General provisions

1. Customer’s personal data are processed in accordance with the Regulation of the European Parliament and Council (EU) 2016/679 of 27 April 2016 on the protection of individuals with regard to the processing of personal data and on the free movement of such data and repeal of Directive 95 / 46 / EC, hereinafter referred to as “the Regulation”, the Act of 10 May 2018 on the protection of personal data and the Act on Electronic Services of July 18, 2002 (Journal of Laws No. 144, item 1204, as amended) ).
2. Administrator exercises special diligence to protect the interests of data subjects, and in particular ensures that the data they collect are processed in accordance with the law; collected for specified, legitimate purposes and not subject to further processing incompatible with these purposes; factually correct and adequate in relation to the purposes for which they are processed and stored in a form enabling identification of persons they concern, no longer than it is necessary to achieve the purpose of processing.

Purpose and scope of data collection

1. The purpose of collecting personal data by the Administrator is:
   • Establishing, change, performance or termination of the contractual relationship between the Seller and the Customer consisting in the conclusion and performance of the Product Sales Agreement and their delivery to the Customer.
   • Direct marketing of the Administrator’s own products or services.
2. The site has implemented Google Analytics advertising features and Facebook Ads allowing the collection of demographic data and interest information.
3. The Administrator makes available the collected personal data of the Customer within the scope and not longer than it is necessary for the delivery, to the selected carrier performing the shipment at the request of the Administrator. In the case of a Customer who uses the Online Store with the electronic payment method or payment card, the Administrator provides the collected personal data of the Customer, within the scope and not longer than it is necessary to make the payment, to the selected entity servicing the above payments in the Online Store.
4. Administrator processes the following personal data of clients: name, surname, e-mail address, contact telephone number, address (street, house number, apartment number, zip code, city, country). In the case of institutional clients, the Administrator additionally processes the company name and the tax identification number.

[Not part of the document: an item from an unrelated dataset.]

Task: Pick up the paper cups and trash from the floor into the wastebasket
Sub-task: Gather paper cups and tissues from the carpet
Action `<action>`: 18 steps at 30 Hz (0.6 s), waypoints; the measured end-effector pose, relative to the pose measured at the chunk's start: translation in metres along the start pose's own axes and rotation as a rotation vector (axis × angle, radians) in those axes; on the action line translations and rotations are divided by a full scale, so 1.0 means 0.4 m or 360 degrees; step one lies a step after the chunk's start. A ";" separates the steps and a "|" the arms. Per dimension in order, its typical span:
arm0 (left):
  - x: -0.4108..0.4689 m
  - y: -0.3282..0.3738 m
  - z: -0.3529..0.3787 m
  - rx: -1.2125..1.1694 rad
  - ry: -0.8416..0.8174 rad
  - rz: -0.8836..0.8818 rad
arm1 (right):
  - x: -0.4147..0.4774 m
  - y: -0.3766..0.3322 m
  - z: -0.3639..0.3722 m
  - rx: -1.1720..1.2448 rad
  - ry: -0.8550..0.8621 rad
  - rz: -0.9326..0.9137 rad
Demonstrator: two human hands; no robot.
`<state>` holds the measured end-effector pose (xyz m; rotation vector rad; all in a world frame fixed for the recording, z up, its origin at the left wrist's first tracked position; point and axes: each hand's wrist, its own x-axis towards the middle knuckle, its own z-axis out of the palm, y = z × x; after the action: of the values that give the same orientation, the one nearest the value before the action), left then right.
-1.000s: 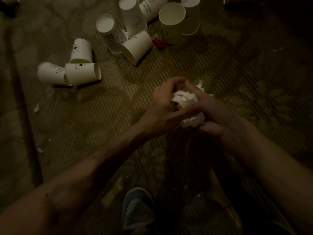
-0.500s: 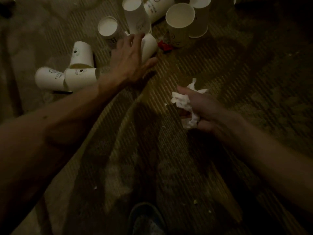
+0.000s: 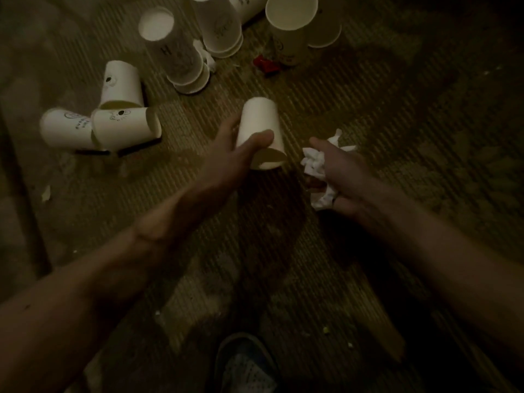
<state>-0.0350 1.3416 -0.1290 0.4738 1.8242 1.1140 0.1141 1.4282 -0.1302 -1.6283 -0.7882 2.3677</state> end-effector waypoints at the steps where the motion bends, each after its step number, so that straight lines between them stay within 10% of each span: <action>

Reasons for data collection

1. Providing personal data by the Customer is voluntary, but failure to provide the personal data specified in the Regulations necessary to conclude the Contract of Sale results in the refusal to conclude this contract.
2. The basis of data processing results from actions taken by the Customer in the Online Store. The basis for processing customer’s personal data is the need to perform the contract, or take action at its request before its conclusion.
3. In the case of data processing for the purposes of direct marketing of own products or services of the Administrator and the implementation of advertising functions of Google Analytics or Facebook Ads, the basis for such processing is prior approval of the Customer or execution of the legally justified purposes of the Administrator. For legitimate reasons, in particular, direct marketing of the Administrator’s own products is considered.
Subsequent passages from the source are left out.